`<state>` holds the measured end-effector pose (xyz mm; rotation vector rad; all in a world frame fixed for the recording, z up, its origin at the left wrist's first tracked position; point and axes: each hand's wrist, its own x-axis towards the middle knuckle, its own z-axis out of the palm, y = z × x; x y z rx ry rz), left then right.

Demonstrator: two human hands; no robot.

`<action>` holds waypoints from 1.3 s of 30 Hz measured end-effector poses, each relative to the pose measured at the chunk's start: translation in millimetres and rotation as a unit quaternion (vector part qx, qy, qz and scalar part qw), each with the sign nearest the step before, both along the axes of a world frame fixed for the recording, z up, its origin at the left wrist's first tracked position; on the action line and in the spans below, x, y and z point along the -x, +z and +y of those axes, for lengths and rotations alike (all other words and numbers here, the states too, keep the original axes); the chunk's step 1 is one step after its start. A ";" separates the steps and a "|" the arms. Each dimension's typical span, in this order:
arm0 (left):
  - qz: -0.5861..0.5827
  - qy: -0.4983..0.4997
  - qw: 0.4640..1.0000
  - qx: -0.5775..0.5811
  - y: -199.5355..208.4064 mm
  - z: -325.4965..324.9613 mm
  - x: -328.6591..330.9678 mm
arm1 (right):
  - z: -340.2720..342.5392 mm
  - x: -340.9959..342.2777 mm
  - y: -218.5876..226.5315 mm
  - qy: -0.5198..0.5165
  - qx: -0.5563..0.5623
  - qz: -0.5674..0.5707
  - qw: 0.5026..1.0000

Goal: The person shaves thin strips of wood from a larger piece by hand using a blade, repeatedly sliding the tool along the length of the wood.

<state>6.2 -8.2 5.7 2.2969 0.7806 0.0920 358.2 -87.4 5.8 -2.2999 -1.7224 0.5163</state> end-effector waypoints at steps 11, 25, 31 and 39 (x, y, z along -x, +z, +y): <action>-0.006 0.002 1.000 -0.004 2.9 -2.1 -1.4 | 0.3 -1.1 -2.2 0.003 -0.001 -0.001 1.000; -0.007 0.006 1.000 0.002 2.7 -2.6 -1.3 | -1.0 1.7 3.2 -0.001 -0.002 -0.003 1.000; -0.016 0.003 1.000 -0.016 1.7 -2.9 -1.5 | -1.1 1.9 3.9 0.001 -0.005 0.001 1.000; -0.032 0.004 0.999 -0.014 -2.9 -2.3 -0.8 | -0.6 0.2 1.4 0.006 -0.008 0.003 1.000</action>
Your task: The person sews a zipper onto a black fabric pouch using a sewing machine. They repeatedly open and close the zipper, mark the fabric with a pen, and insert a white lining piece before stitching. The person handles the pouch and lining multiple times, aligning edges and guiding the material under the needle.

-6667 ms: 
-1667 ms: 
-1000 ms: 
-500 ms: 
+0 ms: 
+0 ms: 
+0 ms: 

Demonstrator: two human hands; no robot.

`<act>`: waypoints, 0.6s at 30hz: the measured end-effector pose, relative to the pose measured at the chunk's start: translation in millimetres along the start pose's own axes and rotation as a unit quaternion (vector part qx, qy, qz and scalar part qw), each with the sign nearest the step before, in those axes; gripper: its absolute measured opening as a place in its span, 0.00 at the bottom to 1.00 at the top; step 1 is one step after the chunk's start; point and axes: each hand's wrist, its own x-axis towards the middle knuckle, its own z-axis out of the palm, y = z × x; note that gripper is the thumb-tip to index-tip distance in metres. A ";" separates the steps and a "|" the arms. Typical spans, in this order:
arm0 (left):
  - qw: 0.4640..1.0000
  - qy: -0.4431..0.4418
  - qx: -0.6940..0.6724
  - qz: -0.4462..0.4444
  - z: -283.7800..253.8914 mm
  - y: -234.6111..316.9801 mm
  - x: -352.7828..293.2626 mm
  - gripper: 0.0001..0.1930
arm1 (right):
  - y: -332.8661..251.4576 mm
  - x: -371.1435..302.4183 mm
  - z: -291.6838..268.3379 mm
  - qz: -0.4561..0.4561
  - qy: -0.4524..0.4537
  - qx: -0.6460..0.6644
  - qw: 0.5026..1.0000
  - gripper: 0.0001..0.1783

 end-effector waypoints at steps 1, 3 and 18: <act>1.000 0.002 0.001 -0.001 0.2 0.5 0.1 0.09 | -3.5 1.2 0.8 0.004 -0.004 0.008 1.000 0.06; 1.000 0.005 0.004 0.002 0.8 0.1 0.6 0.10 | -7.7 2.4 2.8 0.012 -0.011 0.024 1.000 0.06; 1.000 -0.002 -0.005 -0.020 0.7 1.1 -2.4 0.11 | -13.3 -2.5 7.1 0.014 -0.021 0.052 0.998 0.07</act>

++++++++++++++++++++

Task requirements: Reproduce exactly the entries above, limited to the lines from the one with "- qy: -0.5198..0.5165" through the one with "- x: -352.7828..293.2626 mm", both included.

Task result:
  - qy: -0.5198..0.5165
  - qx: -0.5563..0.5623
  - qz: -0.5674..0.5707
  - qw: 0.5026..1.0000

Goal: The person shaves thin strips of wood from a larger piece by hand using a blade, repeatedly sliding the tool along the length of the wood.

<state>6.2 -8.2 5.7 2.2969 0.7806 0.0920 358.2 -87.4 5.8 -2.2999 -1.7224 0.5163</state> end-effector waypoints at steps 11, 25, 31 and 39 (x, y, z along -x, +z, +y): <action>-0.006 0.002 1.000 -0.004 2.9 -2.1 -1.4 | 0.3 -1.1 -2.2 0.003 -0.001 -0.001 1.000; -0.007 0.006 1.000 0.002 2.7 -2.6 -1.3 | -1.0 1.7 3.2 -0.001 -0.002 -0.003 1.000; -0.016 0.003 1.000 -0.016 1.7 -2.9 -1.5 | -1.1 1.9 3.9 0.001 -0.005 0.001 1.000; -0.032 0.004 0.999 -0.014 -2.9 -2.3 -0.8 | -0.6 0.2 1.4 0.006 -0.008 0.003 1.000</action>
Your task: The person sews a zipper onto a black fabric pouch using a sewing machine. They repeatedly open and close the zipper, mark the fabric with a pen, and insert a white lining piece before stitching. The person handles the pouch and lining multiple times, aligning edges and guiding the material under the needle.

-6667 ms: 
-1667 ms: 
-1000 ms: 
-500 ms: 
+0 ms: 
+0 ms: 
+0 ms: 

Demonstrator: two human hands; no robot.

`<act>`: waypoints, 0.6s at 30hz: the measured end-effector pose, relative to the pose measured at the chunk's start: translation in millimetres along the start pose's own axes and rotation as a unit quaternion (vector part qx, qy, qz and scalar part qw), each with the sign nearest the step before, in those axes; gripper: its absolute measured opening as a place in its span, 0.00 at the bottom to 1.00 at the top; step 1 is one step after the chunk's start; point and axes: each hand's wrist, its own x-axis towards the middle knuckle, its own z-axis out of the palm, y = z × x; note that gripper is the thumb-tip to index-tip distance in metres. A ";" separates the steps and a "|" the arms. Typical spans, in this order:
arm0 (left):
  - qw: 0.4640..1.0000
  - qy: -0.4431..0.4418
  - qx: -0.6940..0.6724
  - qz: -0.4462..0.4444
  - z: -283.7800..253.8914 mm
  - y: -234.6111..316.9801 mm
  - x: -352.7828..293.2626 mm

The work for this exercise is now done.